= Henry Beach Needham =

American muckraking investigative journalist

Henry Beach Needham (August 10, 1871 – June 17, 1915) was an American journalist, author, and war correspondent known for his contributions to muckraking and investigative journalism in the early 20th century. He gained prominence through his articles that exposed corruption and social injustices, particularly the brutality in college football. Known for his friendship and occasional coverage of President Theodore Roosevelt, he also wrote extensively about baseball manager Connie Mack. He authored two books and contributed to notable magazines such as McClure's Magazine, Saturday Evening Post, and Collier's Weekly. Needham was killed in a plane crash while covering World War I as a journalist.

== Early life and education ==
Needham was born on August 10, 1871, in Castile, Wyoming County, New York. He was the son of Charles Willis Needham, a lawyer who served as the solicitor general for the Interstate Commerce Division. and later became the President of George Washington University from 1902 to 1910.

The Needham family relocated to Chicago in 1874, where his father pursued his legal career. In 1890, they moved again to Washington D.C., where his father continued to practice law and eventually became a professor of comparative constitutional law and interstate commerce law at American University.

He studied at Brown University for three years before moving on to study law at George Washington University, where he was admitted to the bar in the District of Columbia in 1894. In 1896, he left the legal profession to pursue a career in journalism.

== Career ==
Needham's muckraking articles helped him gain attention as an investigative journalist. He wrote for several notable publications, including McClure’s Magazine, where his work often focused on exposing corruption and advocating for reform.

One of his most notable contributions was his two-part article "The College Athlete" published in 1905 in McClure's Magazine. This exposé brought national attention to the brutality and corruption in college football, leading to significant reforms in the sport.

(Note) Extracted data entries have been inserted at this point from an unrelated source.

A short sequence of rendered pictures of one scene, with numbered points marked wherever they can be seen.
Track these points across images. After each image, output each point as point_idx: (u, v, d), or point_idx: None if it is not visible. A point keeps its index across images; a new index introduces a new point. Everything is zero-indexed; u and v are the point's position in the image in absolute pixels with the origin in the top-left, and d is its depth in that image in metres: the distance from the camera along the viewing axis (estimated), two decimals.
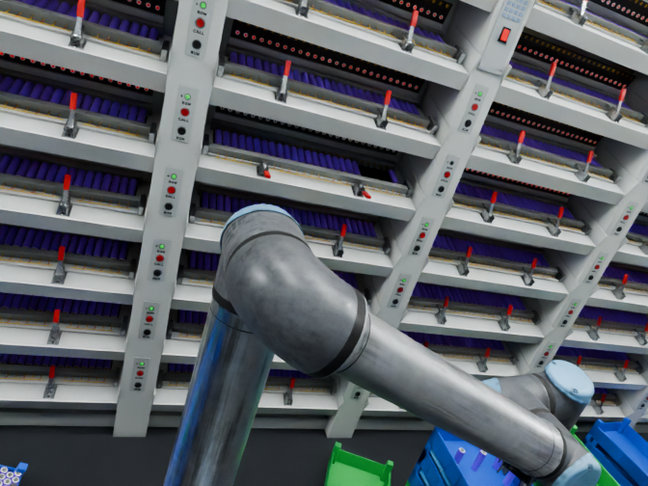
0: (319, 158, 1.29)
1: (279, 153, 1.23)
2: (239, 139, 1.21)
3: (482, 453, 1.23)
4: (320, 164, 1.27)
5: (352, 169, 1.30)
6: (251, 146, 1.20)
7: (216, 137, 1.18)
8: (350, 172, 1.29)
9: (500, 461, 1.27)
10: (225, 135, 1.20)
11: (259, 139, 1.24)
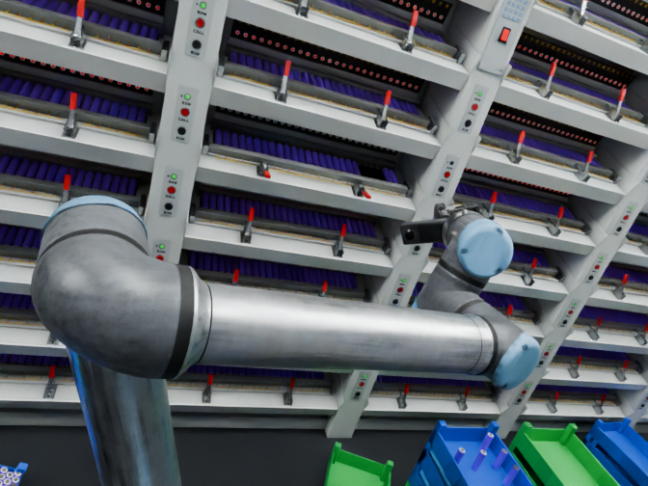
0: (319, 158, 1.29)
1: (279, 153, 1.23)
2: (239, 139, 1.21)
3: (482, 453, 1.23)
4: (320, 164, 1.27)
5: (352, 169, 1.30)
6: (251, 146, 1.20)
7: (216, 137, 1.18)
8: (350, 172, 1.29)
9: (500, 461, 1.27)
10: (225, 135, 1.20)
11: (259, 139, 1.24)
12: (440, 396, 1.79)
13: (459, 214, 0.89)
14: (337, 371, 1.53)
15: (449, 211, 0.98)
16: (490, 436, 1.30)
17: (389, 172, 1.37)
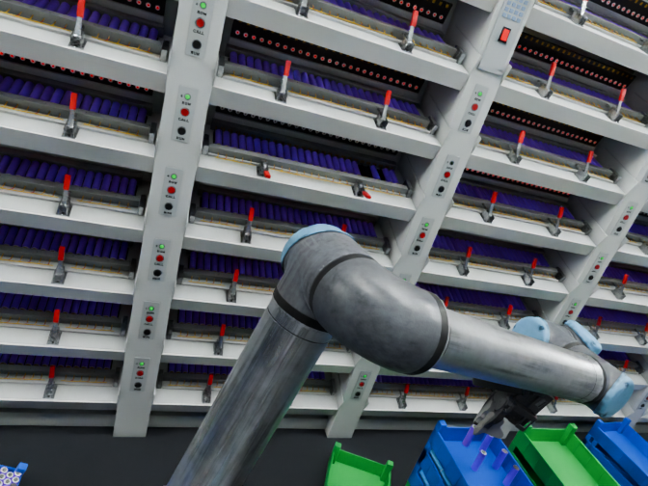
0: (319, 158, 1.29)
1: (279, 153, 1.23)
2: (239, 139, 1.21)
3: (482, 453, 1.23)
4: (320, 164, 1.27)
5: (352, 169, 1.30)
6: (251, 146, 1.20)
7: (216, 137, 1.18)
8: (350, 172, 1.29)
9: (500, 461, 1.27)
10: (225, 135, 1.20)
11: (259, 139, 1.24)
12: (440, 396, 1.79)
13: None
14: (337, 371, 1.53)
15: None
16: (490, 436, 1.30)
17: (389, 172, 1.37)
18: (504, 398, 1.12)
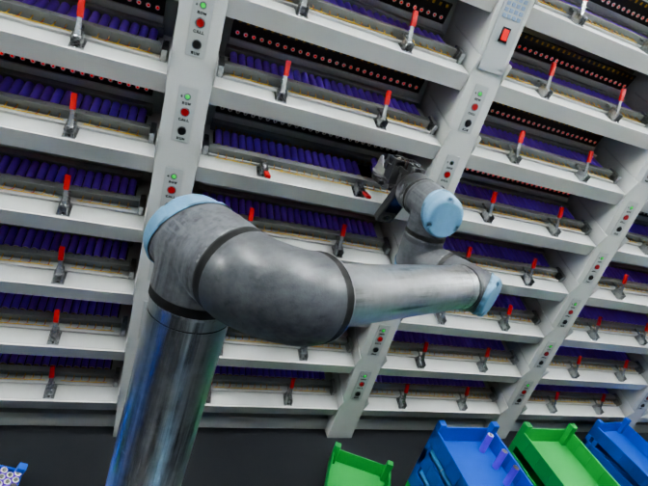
0: (319, 158, 1.29)
1: (279, 153, 1.23)
2: (239, 139, 1.21)
3: None
4: (320, 164, 1.27)
5: (352, 169, 1.30)
6: (251, 146, 1.20)
7: (216, 137, 1.18)
8: (350, 172, 1.29)
9: (500, 461, 1.27)
10: (225, 135, 1.20)
11: (259, 139, 1.24)
12: (440, 396, 1.79)
13: (399, 194, 1.06)
14: (337, 371, 1.53)
15: (388, 182, 1.14)
16: (490, 436, 1.30)
17: None
18: None
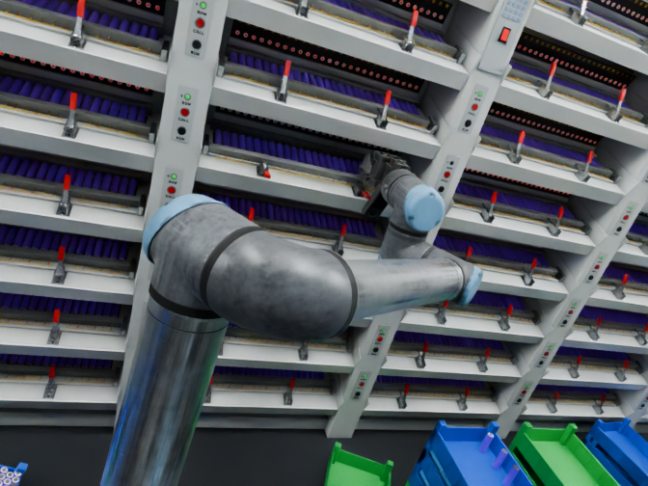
0: (319, 158, 1.29)
1: (279, 153, 1.23)
2: (239, 139, 1.21)
3: None
4: (320, 164, 1.27)
5: (352, 169, 1.30)
6: (251, 146, 1.20)
7: (216, 137, 1.18)
8: (350, 172, 1.29)
9: (500, 461, 1.27)
10: (225, 135, 1.20)
11: (259, 139, 1.24)
12: (440, 396, 1.79)
13: (384, 189, 1.09)
14: (337, 371, 1.53)
15: (374, 178, 1.17)
16: (490, 436, 1.30)
17: None
18: None
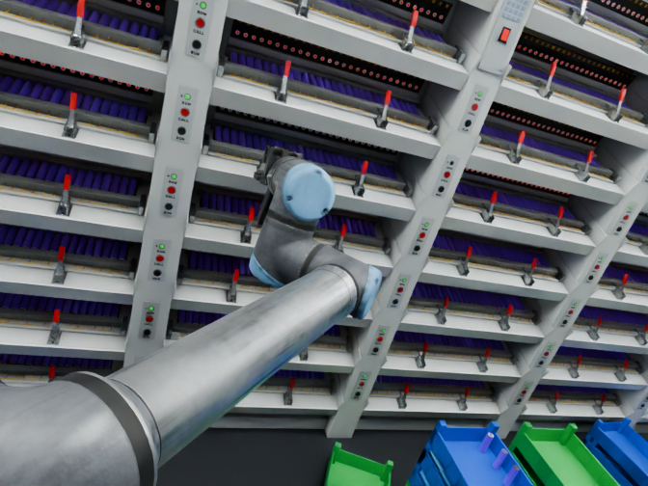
0: (318, 154, 1.30)
1: None
2: (239, 136, 1.22)
3: (370, 174, 1.32)
4: (319, 160, 1.28)
5: (351, 165, 1.31)
6: (251, 143, 1.21)
7: (216, 134, 1.19)
8: (349, 168, 1.30)
9: (500, 461, 1.27)
10: (225, 132, 1.21)
11: (258, 136, 1.25)
12: (440, 396, 1.79)
13: (270, 180, 0.88)
14: (337, 371, 1.53)
15: (264, 175, 0.97)
16: (490, 436, 1.30)
17: (387, 169, 1.38)
18: None

Needham also published two books: Divorcing Lady Nicotine (1913) and The Double Squeeze (1915).

In 1906, Needham approached Connie Mack, the manager of the Philadelphia Athletics, about shadowing him and the team for a profile in McClure’s Magazine. Over the years, the two became close friends.

=== Relationship with Theodore Roosevelt ===
Needham's career intersected notably with the presidency of Theodore Roosevelt. Their relationship was underscored by correspondence, including letters exchanged on matters of mutual interest. Their close relationship allowed Needham to write detailed and personal profiles of Roosevelt's political and domestic activities. Roosevelt's support for Needham's journalistic work was instrumental in the impact of his exposés, particularly his noteworthy article on football, leading to his involvement in efforts to reform the sport.

In 1908, Roosevelt appointed Needham to a special commission to investigate labor and accommodation conditions during the construction of the Panama Canal. During his tenure, he examined the living conditions of the workforce, assessed the scale and efficiency of construction operations, and evaluated the development of essential infrastructure on the Isthmus of Panama. His findings highlighted significant challenges in housing, healthcare, and logistical operations, which informed comprehensive recommendations aimed at improving the well-being and productivity of the workers engaged in the project.

=== War correspondent and death ===
During World War I, Needham served as a war correspondent in Europe for The Independent and Collier's Weekly. While researching an aviation article on June 17, 1915, he was killed in a plane crash near Paris alongside the British aviator Sub-Lieutenant Reginald "Rex" Warneford.

== Books ==
- Divorcing Lady Nicotine: Getting the Upper Hand of the Smoking Habit. Chicago: Forbes, 1913.
- The Double Squeeze. Garden City, N.Y.: Doubleday, Page, 1915. (Internet Archive)

== Personal life ==
Needham was married to Mary Master Needham, a fellow journalist and writer.